Irrigate tree, bush and cane fruit if the weather has been dry for a week or more. Water stress can cause fruit to drop. Newly planted, and wall trained, fruit will especially need water. Apply up to 25 litres/sq m (4.5gall/sq yd) every ten days in dry periods. Water at the base of the plant.
Look after Strawberries. Once fruiting has finished give your strawberry plants a haircut! Old leaves are of little use to the plants, and may be diseased. Trim off the leaves with a pair of shears, aiming to leave just a few leaves around the crown. New foliage will develop within a few weeks. Remove the straw mulch, clear away all debris from the crown, and weed and gently fork over the soil. Put old leaves and straw on the compost heap.

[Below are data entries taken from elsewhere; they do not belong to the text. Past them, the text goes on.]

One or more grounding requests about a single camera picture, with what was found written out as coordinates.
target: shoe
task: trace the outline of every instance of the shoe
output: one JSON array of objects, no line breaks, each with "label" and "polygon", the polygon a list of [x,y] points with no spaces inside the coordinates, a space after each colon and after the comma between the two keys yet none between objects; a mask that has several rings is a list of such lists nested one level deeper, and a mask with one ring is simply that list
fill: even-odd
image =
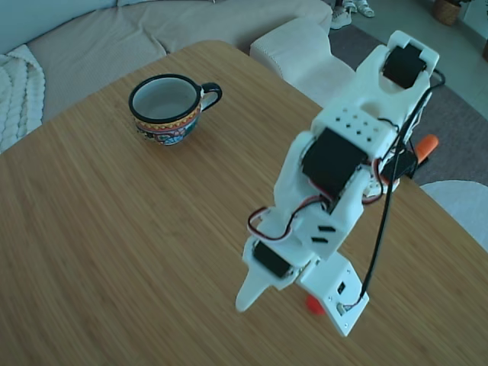
[{"label": "shoe", "polygon": [[336,6],[332,12],[332,23],[330,27],[337,30],[346,25],[350,25],[350,23],[352,23],[351,9],[346,10],[342,6]]},{"label": "shoe", "polygon": [[360,14],[363,14],[366,18],[374,17],[374,10],[370,8],[367,0],[355,0],[354,3]]},{"label": "shoe", "polygon": [[357,13],[358,12],[358,8],[356,7],[356,4],[354,3],[353,0],[344,0],[342,2],[342,7],[345,10],[349,10],[351,13]]}]

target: black rim
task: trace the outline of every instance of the black rim
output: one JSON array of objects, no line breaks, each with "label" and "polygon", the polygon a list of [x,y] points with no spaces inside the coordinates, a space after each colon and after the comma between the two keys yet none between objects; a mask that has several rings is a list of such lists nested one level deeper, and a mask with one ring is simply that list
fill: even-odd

Prepare ground for new strawberry plants. After three years of cropping, yield declines and plants are more likely to become infected with viruses. Our Strawberries can now be pre booked for next season from our store. All varieties are £6.00 per 10 crowns or the collection of 30 crowns that will spread the season at £15.00 saving £3.00. Choose a new patch of ground and incorporate well rotted organic matter.
Blackcurrant bushes can be partially pruned A time-efficient way of pruning is to prune as you harvest! This way you can take some whole branches in to the kitchen and pick the currants at your leisure and with ease. Remove about one third of the bush each year, pruning low down to encourage new shoots from the base of plants. You’ll find it’s a bit of a compromise between cutting out old wood and leaving enough new wood for fruiting the following year.

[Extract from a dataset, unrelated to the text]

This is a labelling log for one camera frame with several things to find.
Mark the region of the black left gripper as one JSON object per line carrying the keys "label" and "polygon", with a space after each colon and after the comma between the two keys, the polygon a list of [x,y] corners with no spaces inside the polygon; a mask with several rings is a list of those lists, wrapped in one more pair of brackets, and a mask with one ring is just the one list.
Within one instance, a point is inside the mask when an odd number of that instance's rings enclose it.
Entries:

Continue training new canes of blackberries and hybrids Watch out for thorns! We have a number of thornless berries available for this season. Train the young shoots to wires against a fence or wall in one direction and the older fruiting canes in the opposite direction. Tie in with twine. This method makes picking and pruning simple. See our fruit growers handbook section on our website for more details.
Harvest red and white currants by pulling or snipping the strig (the long fruit cluster). Use a kitchen fork to remove the berries from each cluster.
Continue training fan trained fruits Remove any unwanted shoots out of the fan shape, also shoots facing the wall or fence. Young shoots growing at the base of this year’s fruiting shoots need to be kept and tied in. These will be replacements for the current year’s shoots when they’re pruned out after fruiting (and will fruit next year).
Summer prune red and white currants and gooseberries. Trim back all sideshoots to 3 or 4 buds from their point of growth. Cut out crossing shoots in the middle of the bush. Summer pruning allows more air circulation, lets light in to ripen the fruit and reduces disease. It also encourages fruit bud formation for next year.
Prune summer fruiting raspberries after all the fruit has been picked. The canes that have just borne fruit should be cut to ground level. The old fruiting canes should be easy to identify – the ones tied to the wires. If they weren’t tied in look for the browner wood with the remains of old fruit clusters still hanging. The leaves might also look a bit tatty. The younger canes (produced this summer) will be fresh and green.
After the old canes have been cut, tie in new canes, spacing them about 4in (10cm) apart. Only tie in strong looking canes and prune out any that look weak. Any canes growing away from the row should be dug or pulled up, as they will continue to creep.
Pest & disease watch
Make time to make a weekly inspection of fruit as things can get out of balance very quickly at this time of year.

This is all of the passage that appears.